• [Description of the task]:
Your task is to quote the records from their first line through the line containing "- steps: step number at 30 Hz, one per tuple", with nothing added or left out.

• [Records shown]:
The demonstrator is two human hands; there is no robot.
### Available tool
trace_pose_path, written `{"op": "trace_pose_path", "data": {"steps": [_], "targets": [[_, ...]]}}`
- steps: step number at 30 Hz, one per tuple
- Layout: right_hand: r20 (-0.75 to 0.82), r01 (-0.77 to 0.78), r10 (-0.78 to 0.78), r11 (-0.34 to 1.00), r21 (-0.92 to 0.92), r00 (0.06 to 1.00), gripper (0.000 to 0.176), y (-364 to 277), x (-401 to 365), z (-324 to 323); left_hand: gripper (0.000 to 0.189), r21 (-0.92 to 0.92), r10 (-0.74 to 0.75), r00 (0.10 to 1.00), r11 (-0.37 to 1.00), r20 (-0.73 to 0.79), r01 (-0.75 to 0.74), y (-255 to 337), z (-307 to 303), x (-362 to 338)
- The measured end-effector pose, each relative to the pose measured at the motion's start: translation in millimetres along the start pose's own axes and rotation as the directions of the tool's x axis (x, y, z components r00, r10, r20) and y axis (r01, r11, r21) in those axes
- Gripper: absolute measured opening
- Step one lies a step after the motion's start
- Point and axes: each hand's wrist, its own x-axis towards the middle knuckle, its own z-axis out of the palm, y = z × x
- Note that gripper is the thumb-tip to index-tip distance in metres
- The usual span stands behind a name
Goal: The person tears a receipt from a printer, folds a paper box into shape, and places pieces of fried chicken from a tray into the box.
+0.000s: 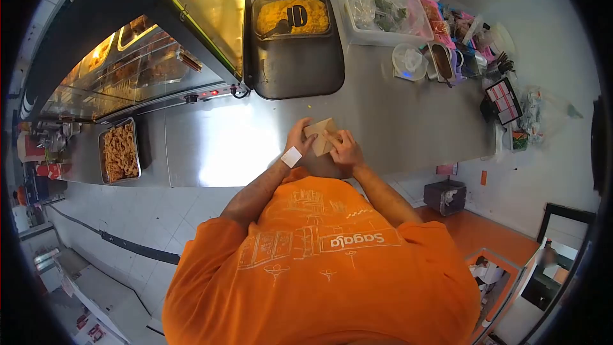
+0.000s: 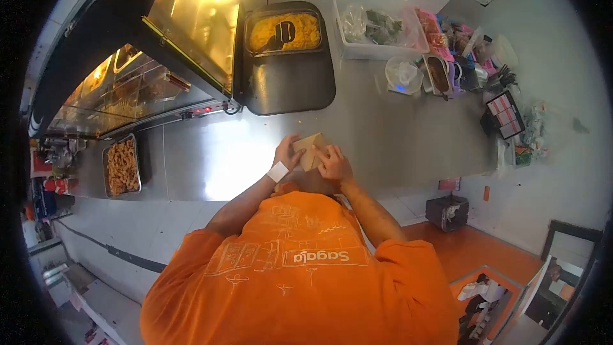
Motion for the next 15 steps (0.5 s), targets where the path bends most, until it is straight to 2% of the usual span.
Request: {"op": "trace_pose_path", "data": {"steps": [2,4,5,7,10,11,13,15], "targets": [[0.023,-0.162,0.161,0.984,0.075,0.987,0.054,-15.5,-0.8,-2.2,0.051,0.028,0.002,0.998,1.000,-0.069,0.000,7.0,-4.8,-0.4],[0.046,-0.367,0.365,0.916,0.162,0.930,0.052,-20.9,3.7,-6.3,0.053,0.083,0.103,0.995,0.991,0.000,-0.102,7.7,-8.9,0.2],[0.049,-0.397,0.394,0.907,0.139,0.918,0.051,-16.5,5.7,-5.2,0.053,0.107,0.146,0.989,0.983,0.038,-0.149,8.0,-9.1,-2.9],[0.052,-0.460,0.457,0.882,0.098,0.888,0.048,-4.8,8.9,3.6,0.057,0.185,0.151,0.988,0.972,-0.025,-0.144,10.7,-2.6,-10.1],[-0.128,-0.185,0.166,0.971,-0.149,0.978,0.044,1.1,4.0,3.9,0.064,0.221,0.115,0.980,0.972,-0.163,-0.077,10.3,13.4,-16.2],[-0.096,-0.133,0.124,0.986,-0.104,0.988,0.043,0.9,3.4,5.3,0.067,0.215,0.088,0.972,0.976,-0.218,-0.040,7.8,18.7,-18.9],[-0.028,-0.036,0.036,0.999,-0.005,0.999,0.041,-16.9,7.3,-1.4,0.069,0.125,-0.020,0.972,0.991,-0.233,0.050,-8.1,25.3,-19.7],[0.063,-0.149,0.144,0.984,0.096,0.988,0.042,-18.9,0.3,5.7,0.067,0.052,-0.086,0.967,0.994,-0.239,0.101,-11.8,23.8,-19.2]]}}
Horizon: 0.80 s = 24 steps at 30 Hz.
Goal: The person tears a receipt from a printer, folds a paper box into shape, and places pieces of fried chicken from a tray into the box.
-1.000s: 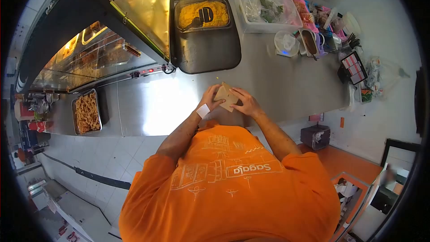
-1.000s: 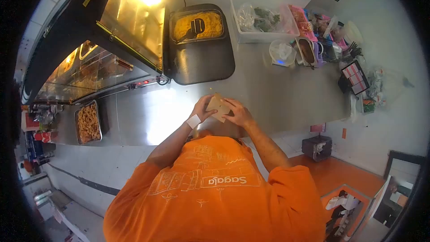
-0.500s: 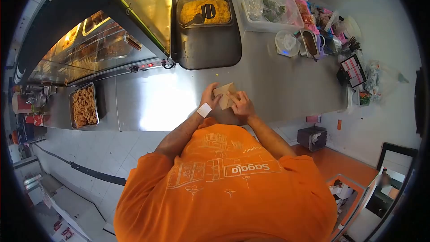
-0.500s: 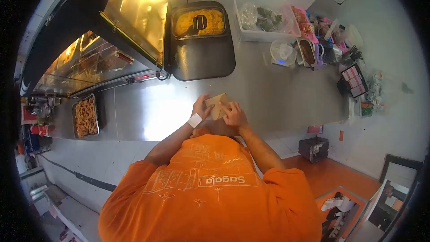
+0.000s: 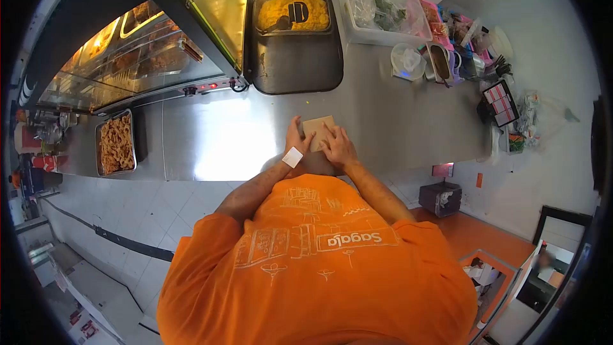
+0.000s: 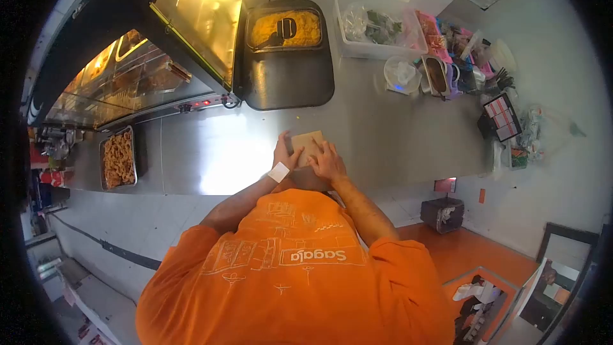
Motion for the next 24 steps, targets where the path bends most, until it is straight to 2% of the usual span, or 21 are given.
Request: {"op": "trace_pose_path", "data": {"steps": [2,4,7,8,10,13,14,17,20,23,24], "targets": [[0.038,-0.113,0.108,0.979,0.169,0.993,0.042,2.9,-3.3,9.3,0.061,-0.054,-0.016,1.000,0.998,-0.005,0.015,15.3,-9.6,8.4],[0.057,-0.217,0.212,0.891,0.399,0.976,0.043,2.0,-4.1,11.9,0.052,-0.014,0.071,0.994,0.997,0.085,-0.070,9.4,-17.8,19.2],[0.219,-0.500,0.449,0.761,0.414,0.866,0.041,-6.7,2.7,-4.5,0.039,0.094,0.224,0.945,0.963,0.239,-0.252,20.5,-31.0,15.4],[0.159,-0.447,0.419,0.805,0.391,0.894,0.039,-5.4,4.9,-5.4,0.035,0.132,0.273,0.915,0.937,0.298,-0.323,30.7,-37.5,12.0],[0.035,-0.336,0.345,0.881,0.334,0.938,0.036,3.7,12.1,-9.5,0.033,0.192,0.268,0.915,0.923,0.303,-0.334,47.7,-42.2,3.2],[0.158,-0.272,0.232,0.908,0.320,0.960,0.032,33.7,21.8,-5.1,0.031,0.246,0.306,0.911,0.894,0.277,-0.375,44.4,-31.2,2.7],[0.260,-0.304,0.212,0.869,0.392,0.942,0.034,42.4,24.6,-5.9,0.030,0.257,0.325,0.908,0.884,0.264,-0.391,38.2,-25.5,3.1],[0.327,-0.423,0.295,0.784,0.455,0.898,0.032,34.5,25.1,-9.0,0.022,0.171,0.212,0.955,0.953,0.207,-0.249,26.3,-13.3,2.7],[0.297,-0.373,0.253,0.794,0.480,0.921,0.028,31.9,24.2,1.7,0.013,-0.031,-0.012,0.979,0.999,0.204,0.019,25.4,-14.8,4.9],[0.269,-0.379,0.274,0.769,0.515,0.923,0.027,33.7,25.9,14.5,0.012,-0.167,-0.040,0.981,0.983,0.190,0.073,-0.5,-9.4,6.7],[0.252,-0.377,0.286,0.781,0.498,0.925,0.027,33.7,25.9,19.0,0.013,-0.135,-0.010,0.981,0.990,0.194,0.037,1.3,-12.2,6.7]]}}
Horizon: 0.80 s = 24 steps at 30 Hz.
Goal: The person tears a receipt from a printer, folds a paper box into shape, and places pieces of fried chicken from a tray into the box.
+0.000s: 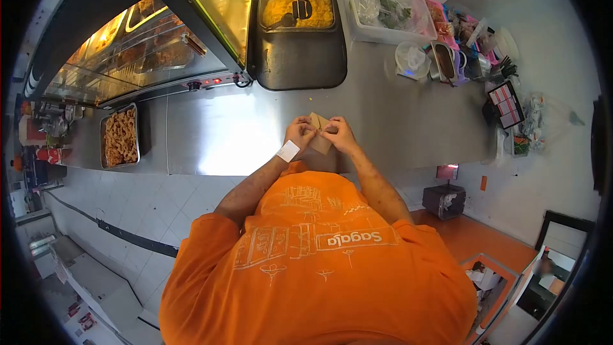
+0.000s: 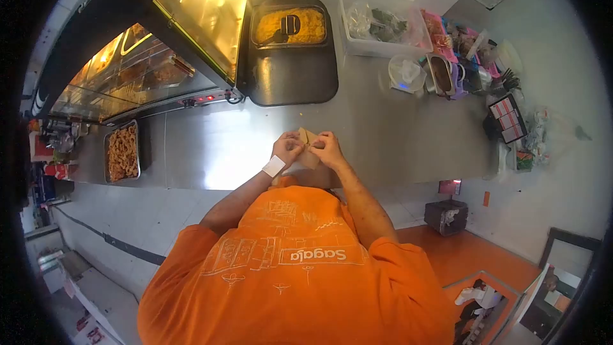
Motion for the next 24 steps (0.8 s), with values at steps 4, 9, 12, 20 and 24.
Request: {"op": "trace_pose_path", "data": {"steps": [4,9,12,20,24], "targets": [[-0.037,0.017,-0.017,1.000,-0.007,0.999,0.026,12.4,4.5,8.1,0.011,-0.014,-0.022,0.999,1.000,0.033,0.022,1.2,-3.5,3.0],[0.041,0.016,-0.018,0.999,0.047,0.999,0.023,15.8,8.9,1.3,0.011,0.096,-0.018,0.995,0.995,0.095,0.009,-9.2,-2.3,12.5],[0.098,-0.030,0.019,0.993,0.117,0.995,0.024,19.4,12.3,-4.7,0.013,0.275,0.157,0.964,0.937,0.216,-0.214,10.8,-8.6,17.6],[-0.043,0.062,-0.058,0.993,0.104,0.997,0.017,18.7,30.0,16.6,0.016,0.345,0.338,0.934,0.867,0.118,-0.358,8.4,-2.2,-1.4],[-0.063,0.032,-0.029,0.998,0.045,0.998,0.014,15.2,24.4,12.8,0.013,0.404,0.335,0.937,0.847,0.099,-0.345,19.7,0.4,-6.0]]}}
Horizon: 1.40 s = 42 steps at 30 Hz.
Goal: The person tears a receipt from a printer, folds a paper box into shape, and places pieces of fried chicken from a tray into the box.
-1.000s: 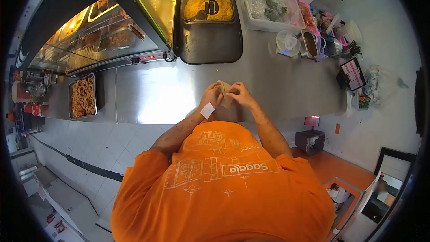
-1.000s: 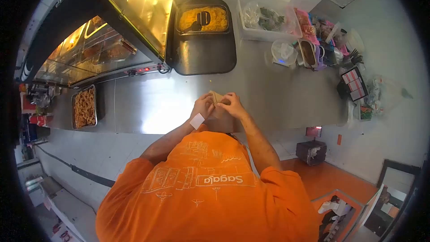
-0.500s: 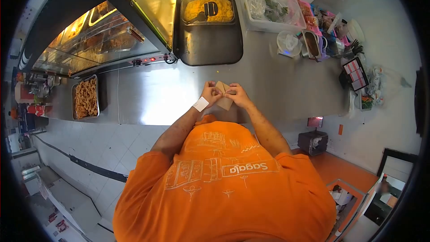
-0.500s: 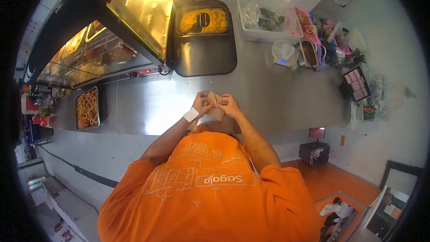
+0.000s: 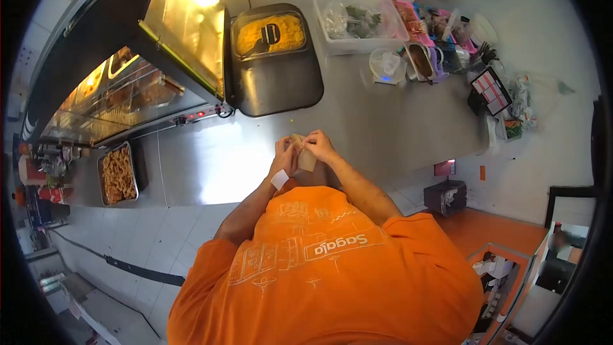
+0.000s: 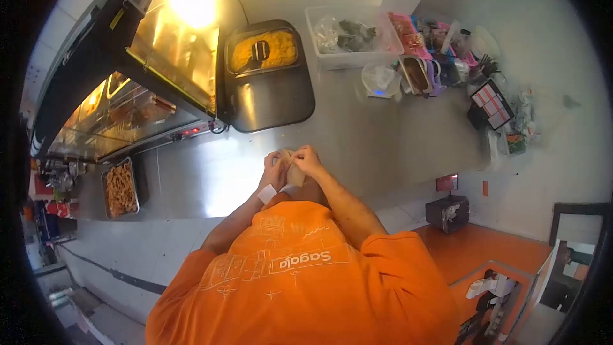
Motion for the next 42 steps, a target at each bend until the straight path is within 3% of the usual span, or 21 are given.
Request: {"op": "trace_pose_path", "data": {"steps": [3,4,7,8,10,13,14,18,20,22,24,26,27,28,31,32,35,36,37,39,42], "targets": [[0.061,0.003,0.002,0.997,-0.078,0.998,0.018,-3.0,-6.0,-9.1,0.015,-0.033,0.013,1.000,0.999,-0.004,-0.013,-14.9,8.5,8.1],[0.092,-0.056,0.054,0.998,0.021,0.994,0.040,-6.4,-6.9,-15.8,0.021,-0.052,0.001,1.000,0.999,0.012,0.000,-21.1,8.7,13.0],[0.014,0.078,-0.077,0.992,-0.099,0.997,0.069,-48.8,-42.3,-29.2,0.032,-0.168,-0.268,0.940,0.937,0.211,0.305,-23.3,-4.4,32.0],[0.011,0.133,-0.136,0.950,-0.284,0.991,0.075,-62.9,-55.5,-25.0,0.043,-0.057,-0.257,0.939,0.959,0.226,0.276,-23.5,-9.8,38.3],[0.041,0.216,-0.243,0.756,-0.617,0.969,0.087,-81.3,-71.9,-12.3,0.044,-0.201,-0.231,0.935,0.936,0.271,0.289,-26.5,-12.4,42.8],[-0.150,0.077,-0.142,0.925,-0.373,0.978,0.084,-63.5,-56.8,-18.4,0.041,-0.319,-0.247,0.954,0.902,0.170,0.290,-15.2,-19.5,40.7],[-0.252,0.120,-0.210,0.936,-0.330,0.945,0.087,-58.6,-51.0,-35.5,0.039,-0.341,-0.268,0.956,0.893,0.123,0.294,-11.2,-27.3,38.0],[-0.658,-0.251,-0.159,0.838,-0.484,0.736,0.081,-21.3,-19.2,-123.2,0.033,-0.451,-0.385,0.916,0.802,0.110,0.391,-13.5,-57.1,14.5],[-0.631,-0.230,-0.199,0.815,-0.531,0.750,0.080,11.6,-0.8,-171.7,0.031,-0.447,-0.436,0.896,0.787,0.084,0.425,-13.8,-70.6,-9.2],[-0.494,-0.223,0.009,0.899,-0.377,0.869,0.083,30.9,11.8,-215.5,0.031,-0.420,-0.487,0.870,0.776,0.077,0.472,-31.3,-79.3,-40.1],[-0.114,-0.167,0.142,0.954,-0.248,0.983,0.071,37.2,30.9,-276.9,0.029,-0.409,-0.562,0.825,0.739,0.064,0.535,-42.3,-92.2,-68.8],[-0.369,-0.182,0.034,0.910,-0.374,0.929,0.045,42.6,70.8,-315.6,0.026,-0.416,-0.699,0.712,0.630,0.066,0.656,-44.9,-111.2,-88.2],[-0.431,-0.181,-0.170,0.729,-0.660,0.886,0.032,21.9,99.4,-331.0,0.025,-0.429,-0.791,0.607,0.523,0.077,0.736,-39.6,-119.2,-96.8],[-0.420,-0.224,-0.383,0.460,-0.859,0.823,0.020,-0.8,114.4,-342.1,0.024,-0.448,-0.812,0.581,0.496,0.065,0.744,-36.1,-121.1,-96.9],[-0.190,-0.075,-0.580,0.216,-0.974,0.792,0.014,25.2,151.1,-347.6,0.024,-0.442,-0.733,0.677,0.586,0.067,0.679,-27.3,-125.8,-79.2],[-0.254,-0.136,-0.492,0.263,-0.955,0.833,0.007,34.2,156.1,-343.2,0.024,-0.453,-0.695,0.718,0.629,0.036,0.632,-23.4,-126.1,-66.7],[-0.462,-0.001,-0.517,0.665,-0.747,0.721,0.003,13.2,164.4,-331.8,0.026,-0.527,-0.605,0.796,0.685,-0.027,0.503,10.2,-134.4,-7.5],[-0.580,-0.096,-0.221,0.880,-0.466,0.784,0.010,2.8,165.2,-322.6,0.025,-0.517,-0.538,0.841,0.736,-0.058,0.436,20.7,-134.4,11.4],[-0.561,0.056,-0.159,0.979,-0.197,0.813,0.013,-11.7,155.7,-311.1,0.025,-0.557,-0.514,0.857,0.723,-0.038,0.409,37.0,-136.5,29.6],[-0.444,0.263,-0.064,0.877,0.403,0.894,0.020,-60.7,116.5,-275.5,0.025,-0.602,-0.392,0.920,0.735,-0.003,0.312,59.8,-137.8,56.1],[-0.164,0.240,-0.181,0.589,0.772,0.970,0.026,-158.9,48.1,-194.0,0.028,-0.561,-0.277,0.958,0.782,0.076,0.271,112.4,-157.8,88.4]]}}
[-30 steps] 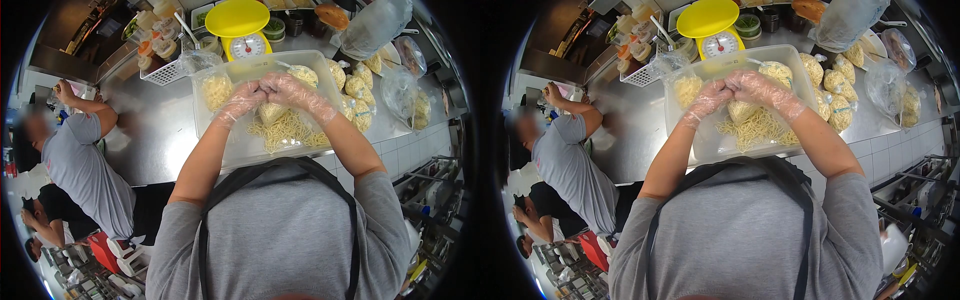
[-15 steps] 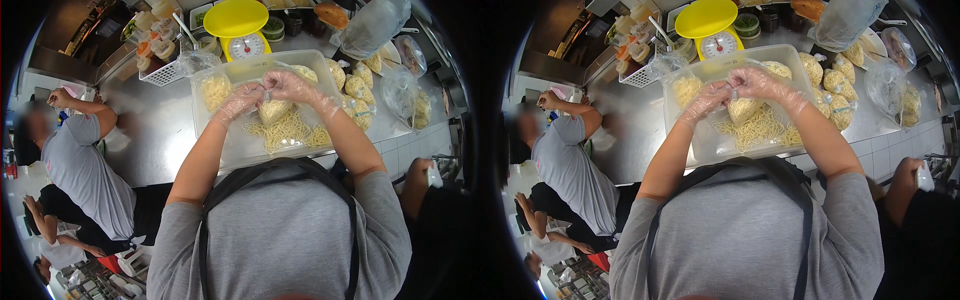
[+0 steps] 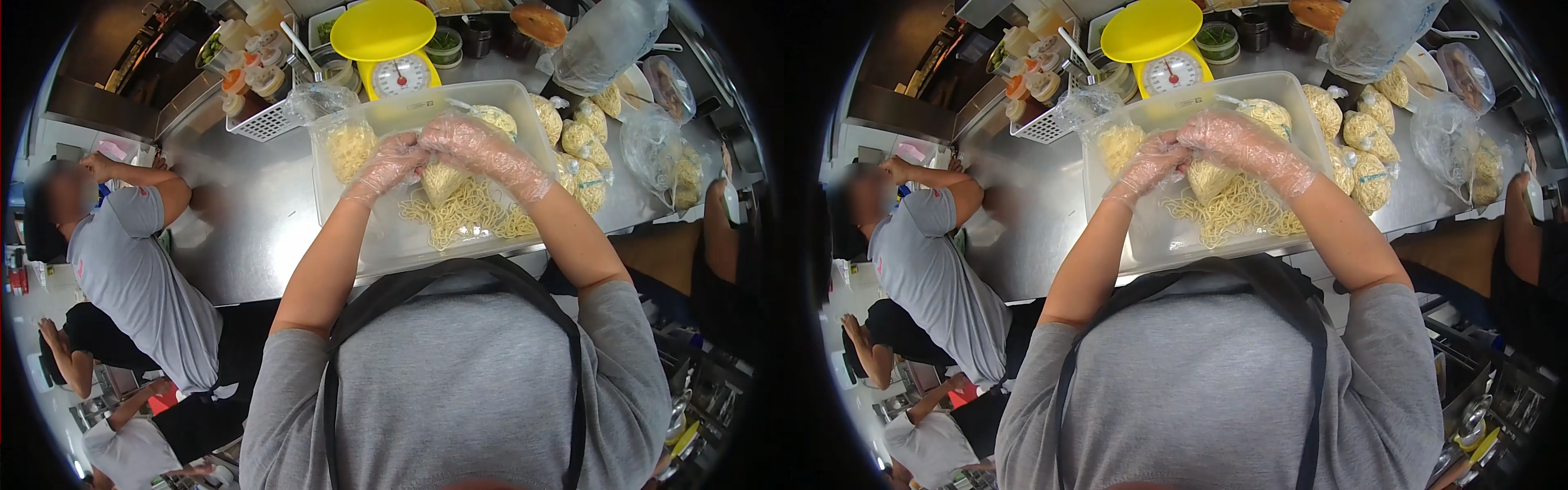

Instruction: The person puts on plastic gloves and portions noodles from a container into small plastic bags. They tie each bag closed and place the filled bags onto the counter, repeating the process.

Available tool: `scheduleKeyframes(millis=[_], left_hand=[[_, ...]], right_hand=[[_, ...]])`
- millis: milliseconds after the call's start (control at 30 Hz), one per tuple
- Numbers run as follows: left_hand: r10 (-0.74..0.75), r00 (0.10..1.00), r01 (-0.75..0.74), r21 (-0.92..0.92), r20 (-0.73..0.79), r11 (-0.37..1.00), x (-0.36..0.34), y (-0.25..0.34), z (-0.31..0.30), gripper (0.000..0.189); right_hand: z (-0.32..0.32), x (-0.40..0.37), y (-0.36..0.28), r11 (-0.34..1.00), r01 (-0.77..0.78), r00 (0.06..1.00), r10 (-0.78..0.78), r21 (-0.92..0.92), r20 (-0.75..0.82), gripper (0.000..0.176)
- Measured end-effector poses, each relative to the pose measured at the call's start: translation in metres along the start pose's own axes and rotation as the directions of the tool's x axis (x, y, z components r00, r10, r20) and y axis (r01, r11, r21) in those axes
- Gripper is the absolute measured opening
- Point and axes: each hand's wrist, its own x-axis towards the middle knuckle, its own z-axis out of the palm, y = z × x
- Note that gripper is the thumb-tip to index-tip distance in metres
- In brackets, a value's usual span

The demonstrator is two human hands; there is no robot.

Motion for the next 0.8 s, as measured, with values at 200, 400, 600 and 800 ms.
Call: scheduleKeyframes(millis=[200, 400, 600, 800], left_hand=[[0.023, 1.000, -0.023, 0.037, 0.009, 0.999, 0.001, -0.002, -0.002, 0.024], [0.074, 0.997, -0.074, -0.024, 0.001, 0.997, -0.003, 0.004, 0.003, 0.014], [-0.001, 1.000, 0.001, 0.015, -0.005, 1.000, 0.005, -0.009, -0.001, 0.013], [-0.037, 0.999, 0.037, -0.060, 0.002, 0.998, -0.001, -0.001, 0.004, 0.023]], right_hand=[[-0.006, 0.002, -0.005, 0.998, -0.044, 0.996, 0.048, -0.053, 0.075, 0.011], [0.001, -0.003, -0.004, 0.994, -0.080, 0.997, 0.080, -0.069, 0.001, 0.011], [-0.007, 0.002, -0.010, 1.000, -0.007, 0.999, 0.007, 0.011, 0.034, 0.010], [0.005, -0.004, 0.004, 0.997, 0.030, 1.000, -0.030, -0.070, 0.007, 0.015]])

• [Reply]:
The demonstrator is two human hands; there is no robot.
### Available tool
trace_pose_path, written `{"op": "trace_pose_path", "data": {"steps": [_], "targets": [[_, ...]]}}`
- steps: step number at 30 Hz, one per tuple

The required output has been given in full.